The economic system merely expands to take them in too. The eco industry is a robust market niche - like Dick Smith's shops.

It's fair enough to point out inconsistencies (huge air miles versus recycling), but surely the ethical sensitivity of this class is better than having no concern for ethical behaviour at all?

One thing that annoys me is how governments and electricity utilities provide a "market" mechanism whereby people can voluntarily (altruistically) nominate that they want to use "green" electricity. This is an absurdity.
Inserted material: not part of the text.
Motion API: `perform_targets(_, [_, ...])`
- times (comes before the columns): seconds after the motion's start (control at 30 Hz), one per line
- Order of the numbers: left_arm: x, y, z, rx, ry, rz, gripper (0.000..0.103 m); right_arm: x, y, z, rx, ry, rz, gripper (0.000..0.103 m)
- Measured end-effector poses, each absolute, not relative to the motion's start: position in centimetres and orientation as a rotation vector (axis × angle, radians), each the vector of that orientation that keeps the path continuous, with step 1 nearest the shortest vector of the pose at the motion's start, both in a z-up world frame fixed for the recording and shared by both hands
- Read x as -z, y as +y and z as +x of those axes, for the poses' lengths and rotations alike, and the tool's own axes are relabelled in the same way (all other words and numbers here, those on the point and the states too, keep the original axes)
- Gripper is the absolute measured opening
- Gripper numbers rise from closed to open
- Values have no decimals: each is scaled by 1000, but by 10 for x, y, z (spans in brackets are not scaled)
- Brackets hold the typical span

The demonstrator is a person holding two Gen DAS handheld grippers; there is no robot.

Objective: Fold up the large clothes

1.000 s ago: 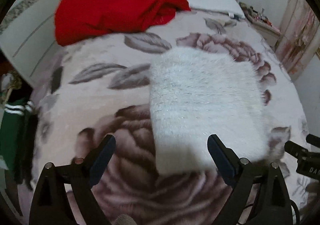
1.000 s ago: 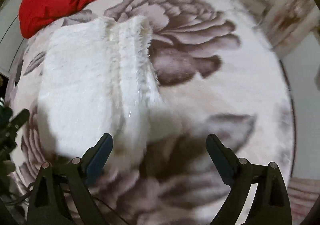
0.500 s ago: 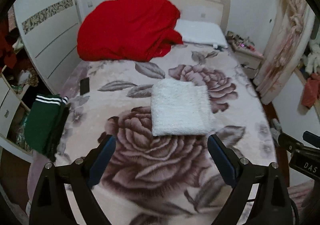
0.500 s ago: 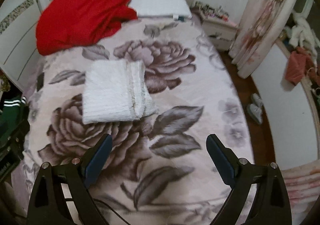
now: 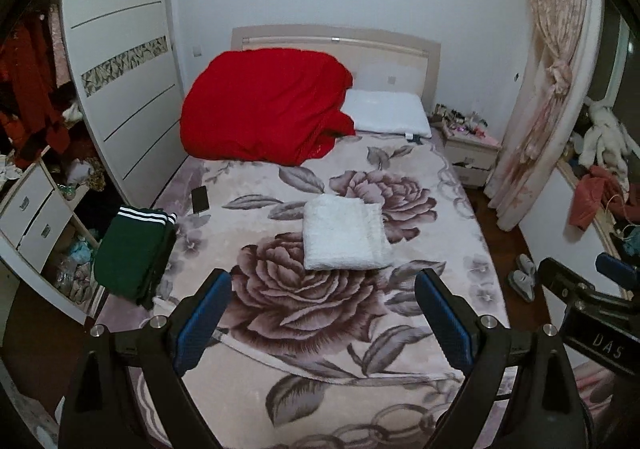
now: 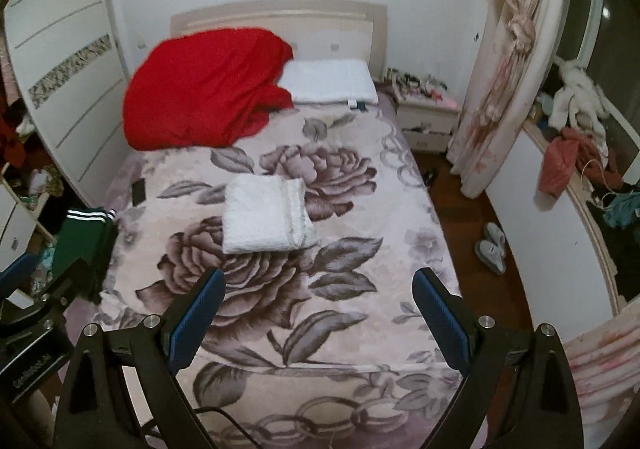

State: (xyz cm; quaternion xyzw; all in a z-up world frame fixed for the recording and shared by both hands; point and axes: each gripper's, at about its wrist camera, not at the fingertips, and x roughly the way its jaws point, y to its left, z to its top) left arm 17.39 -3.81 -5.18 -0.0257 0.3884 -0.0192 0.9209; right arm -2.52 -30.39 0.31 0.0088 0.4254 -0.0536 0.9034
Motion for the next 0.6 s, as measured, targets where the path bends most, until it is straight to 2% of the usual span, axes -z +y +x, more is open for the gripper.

If governments and utilities really believe there is a benefit for the whole community and the planet through such sourcing (though I think there's a pea-and-thimble trick in there somewhere), why don't they make it a community service obligation the whole community should pay for, mandate that x% of electricity has to be sourced this way, and *everybody* has it reflected in their bills? Otherwise it's an appeal for some people to provide charity for someone else's benefit. Altruism is a great thing (where would we be without the army of volunteers?), but it's nowhere near effective in providing solutions to a problem of this magnitude – that is, if you accept that greenhouse warming IS a problem AND that we're one of the causes.

I’m a keen recycler, and have bushwalked throughout NZ, Chile and Argentina, and Iceland, and been in about 50 countries ... !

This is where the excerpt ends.